Chapter four of Greer's The Jesuit Relations is called "Diplomacy and War." Greer sets the scene by saying:
The Jesuit missions of New France were conducted throughout the seventeenth century in an atmosphere of tension, war, and shifting alliances involving the French and the various native nations. Accordingly, the Relations are packed with news of war and peace—daring raids, hopeful negotiations, surprise ambushes, captivity, torture, and redemption—all recounted in the style of romantic adventure with an overlay of pious sentiments. In some cases, armed conflict pitted Christian forces (French and/or native converts) against "infidels" (usually Iroquois), allowing the Jesuit chroniclers to adopt the rhetoric of crusader narratives. What makes the Relations uniquely valuable sources on Indian war and diplomacy is the richness of detail, the anecdotes of battlefield adventures, the captivity stories, and the verbatim accounts of diplomatic speeches. These are not the usual colonialist accounts of brave Europeans fighting and subduing faceless "savages," but rather stories in which the natives themselves feature centrally. (94)
In short, chapter four focuses on the Jesuit missionaries' relations with the native Indian tribes in America.
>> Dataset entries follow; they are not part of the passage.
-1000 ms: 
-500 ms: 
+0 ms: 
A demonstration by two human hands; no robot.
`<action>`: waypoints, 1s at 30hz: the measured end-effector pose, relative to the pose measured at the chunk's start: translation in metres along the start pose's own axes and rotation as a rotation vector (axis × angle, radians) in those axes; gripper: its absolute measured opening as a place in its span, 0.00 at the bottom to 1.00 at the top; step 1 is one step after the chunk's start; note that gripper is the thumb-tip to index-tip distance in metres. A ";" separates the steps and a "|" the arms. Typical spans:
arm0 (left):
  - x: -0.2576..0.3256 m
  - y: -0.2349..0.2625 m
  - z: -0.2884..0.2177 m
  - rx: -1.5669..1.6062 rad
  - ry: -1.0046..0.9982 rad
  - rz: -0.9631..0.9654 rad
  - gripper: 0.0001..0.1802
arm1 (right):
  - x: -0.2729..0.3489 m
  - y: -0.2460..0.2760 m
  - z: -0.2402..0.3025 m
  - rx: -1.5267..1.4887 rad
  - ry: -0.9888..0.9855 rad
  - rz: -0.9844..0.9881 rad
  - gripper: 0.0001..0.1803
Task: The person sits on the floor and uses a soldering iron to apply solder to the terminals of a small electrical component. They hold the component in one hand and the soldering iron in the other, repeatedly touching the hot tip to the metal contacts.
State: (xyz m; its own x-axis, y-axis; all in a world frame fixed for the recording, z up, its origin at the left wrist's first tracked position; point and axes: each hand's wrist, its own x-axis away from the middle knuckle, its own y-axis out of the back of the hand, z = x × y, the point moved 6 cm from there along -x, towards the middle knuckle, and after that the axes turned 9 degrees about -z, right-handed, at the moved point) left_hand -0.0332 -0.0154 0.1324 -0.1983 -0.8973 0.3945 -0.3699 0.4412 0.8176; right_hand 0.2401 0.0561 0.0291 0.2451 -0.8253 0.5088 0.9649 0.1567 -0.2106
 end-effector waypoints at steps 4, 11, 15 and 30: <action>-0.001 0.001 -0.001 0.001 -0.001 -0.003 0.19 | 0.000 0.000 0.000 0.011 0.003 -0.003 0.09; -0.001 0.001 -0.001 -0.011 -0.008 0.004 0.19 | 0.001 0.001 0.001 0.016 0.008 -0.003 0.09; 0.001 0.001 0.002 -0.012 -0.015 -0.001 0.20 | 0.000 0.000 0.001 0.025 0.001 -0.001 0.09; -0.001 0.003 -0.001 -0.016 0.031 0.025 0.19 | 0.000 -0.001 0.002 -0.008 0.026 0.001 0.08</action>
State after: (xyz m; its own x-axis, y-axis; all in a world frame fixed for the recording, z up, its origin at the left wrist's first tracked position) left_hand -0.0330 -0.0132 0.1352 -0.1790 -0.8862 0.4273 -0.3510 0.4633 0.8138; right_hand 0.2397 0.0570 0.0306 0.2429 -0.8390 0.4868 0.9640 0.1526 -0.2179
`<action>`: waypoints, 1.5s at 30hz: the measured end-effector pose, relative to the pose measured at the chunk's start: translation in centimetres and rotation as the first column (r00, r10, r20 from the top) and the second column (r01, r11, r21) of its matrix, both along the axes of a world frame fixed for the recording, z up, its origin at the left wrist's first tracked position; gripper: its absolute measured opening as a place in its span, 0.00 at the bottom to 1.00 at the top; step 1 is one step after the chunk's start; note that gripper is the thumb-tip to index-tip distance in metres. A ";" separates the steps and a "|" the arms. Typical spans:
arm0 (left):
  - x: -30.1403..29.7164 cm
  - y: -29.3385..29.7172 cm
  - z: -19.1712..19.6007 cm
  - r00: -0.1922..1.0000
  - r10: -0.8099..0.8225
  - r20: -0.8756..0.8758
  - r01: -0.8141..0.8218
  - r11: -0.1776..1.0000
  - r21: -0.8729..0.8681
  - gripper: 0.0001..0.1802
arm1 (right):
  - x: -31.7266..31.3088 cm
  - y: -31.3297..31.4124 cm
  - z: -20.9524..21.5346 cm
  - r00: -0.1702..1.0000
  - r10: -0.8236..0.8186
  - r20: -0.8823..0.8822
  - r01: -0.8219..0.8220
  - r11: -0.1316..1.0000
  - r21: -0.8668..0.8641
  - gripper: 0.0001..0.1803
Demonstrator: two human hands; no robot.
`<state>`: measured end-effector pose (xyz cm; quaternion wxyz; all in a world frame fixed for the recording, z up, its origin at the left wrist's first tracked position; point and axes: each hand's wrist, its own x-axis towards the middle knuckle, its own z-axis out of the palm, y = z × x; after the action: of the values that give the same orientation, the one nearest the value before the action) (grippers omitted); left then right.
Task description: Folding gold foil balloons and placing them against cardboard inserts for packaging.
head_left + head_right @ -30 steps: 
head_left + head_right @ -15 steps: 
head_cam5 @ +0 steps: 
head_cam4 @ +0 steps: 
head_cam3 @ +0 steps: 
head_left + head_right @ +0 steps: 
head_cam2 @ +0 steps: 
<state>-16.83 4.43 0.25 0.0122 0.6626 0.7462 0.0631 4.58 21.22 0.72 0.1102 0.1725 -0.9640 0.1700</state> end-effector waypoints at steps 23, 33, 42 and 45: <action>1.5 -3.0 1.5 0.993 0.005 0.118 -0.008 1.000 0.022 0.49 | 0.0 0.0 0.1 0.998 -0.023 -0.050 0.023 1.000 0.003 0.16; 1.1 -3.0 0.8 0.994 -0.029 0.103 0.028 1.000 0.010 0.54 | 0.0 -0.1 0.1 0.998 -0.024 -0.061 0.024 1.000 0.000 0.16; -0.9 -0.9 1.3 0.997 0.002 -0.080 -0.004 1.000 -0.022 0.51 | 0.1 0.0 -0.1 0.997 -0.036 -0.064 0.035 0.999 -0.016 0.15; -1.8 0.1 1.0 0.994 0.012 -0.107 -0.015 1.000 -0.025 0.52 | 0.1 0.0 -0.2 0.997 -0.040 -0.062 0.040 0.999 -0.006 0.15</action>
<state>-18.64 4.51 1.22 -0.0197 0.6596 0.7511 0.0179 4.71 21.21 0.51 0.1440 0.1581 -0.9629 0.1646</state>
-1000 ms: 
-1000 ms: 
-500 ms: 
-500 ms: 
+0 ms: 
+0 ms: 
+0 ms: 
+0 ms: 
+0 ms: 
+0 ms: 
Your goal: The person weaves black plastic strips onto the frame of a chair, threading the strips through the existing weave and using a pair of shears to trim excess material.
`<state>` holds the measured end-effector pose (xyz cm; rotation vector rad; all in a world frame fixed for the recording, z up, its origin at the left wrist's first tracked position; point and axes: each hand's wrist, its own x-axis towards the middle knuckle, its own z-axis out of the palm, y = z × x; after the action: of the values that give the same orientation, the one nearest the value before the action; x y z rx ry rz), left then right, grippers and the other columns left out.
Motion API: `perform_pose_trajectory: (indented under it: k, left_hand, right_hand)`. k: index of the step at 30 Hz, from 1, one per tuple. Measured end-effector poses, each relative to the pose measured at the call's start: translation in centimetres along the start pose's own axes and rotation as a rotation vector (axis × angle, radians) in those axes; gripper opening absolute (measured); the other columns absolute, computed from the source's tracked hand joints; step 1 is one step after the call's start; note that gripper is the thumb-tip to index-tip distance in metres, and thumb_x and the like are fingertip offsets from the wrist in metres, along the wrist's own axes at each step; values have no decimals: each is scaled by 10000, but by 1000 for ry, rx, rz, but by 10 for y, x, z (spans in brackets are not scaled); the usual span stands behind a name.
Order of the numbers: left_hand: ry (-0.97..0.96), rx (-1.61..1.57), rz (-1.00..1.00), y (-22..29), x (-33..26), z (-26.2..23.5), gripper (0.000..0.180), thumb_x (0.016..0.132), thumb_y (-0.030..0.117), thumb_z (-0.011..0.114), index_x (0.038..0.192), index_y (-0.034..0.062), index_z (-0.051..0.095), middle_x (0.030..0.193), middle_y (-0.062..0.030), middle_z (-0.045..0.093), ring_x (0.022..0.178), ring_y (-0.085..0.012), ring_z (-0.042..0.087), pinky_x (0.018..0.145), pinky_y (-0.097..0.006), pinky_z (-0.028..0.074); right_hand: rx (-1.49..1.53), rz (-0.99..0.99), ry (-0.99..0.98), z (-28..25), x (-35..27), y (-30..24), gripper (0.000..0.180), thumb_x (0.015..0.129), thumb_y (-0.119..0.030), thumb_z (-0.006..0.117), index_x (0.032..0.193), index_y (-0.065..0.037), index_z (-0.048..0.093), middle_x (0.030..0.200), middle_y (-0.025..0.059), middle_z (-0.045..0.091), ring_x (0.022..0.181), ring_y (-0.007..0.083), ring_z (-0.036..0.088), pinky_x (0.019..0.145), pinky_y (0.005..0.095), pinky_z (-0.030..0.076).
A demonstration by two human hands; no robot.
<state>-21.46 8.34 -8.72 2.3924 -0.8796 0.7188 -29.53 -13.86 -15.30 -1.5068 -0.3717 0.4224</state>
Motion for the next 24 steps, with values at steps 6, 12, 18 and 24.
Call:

Greer discusses the peace negotiations at Three Rivers in 1645 through Father Barthélémy Vimont's writings about his meeting with Mohawk emissaries, where he describes the primary emissary as eloquent and well-spoken. Next, Greer focuses on the Iroquois attacks on the Algonquins, the result of a continuing war between the two. Jérôme Lalemant describes the trials of the people who were attacked and taken hostage—including the story of a woman who kills a warrior and escapes from her captors. Finally, Greer addresses how the Huron nations fell to population loss, new divisions created by religious conversion, and attacks by the Iroquois. Many Hurons integrated into the Iroquois nation, though a few went to other tribes or went with the Jesuits to Quebec City.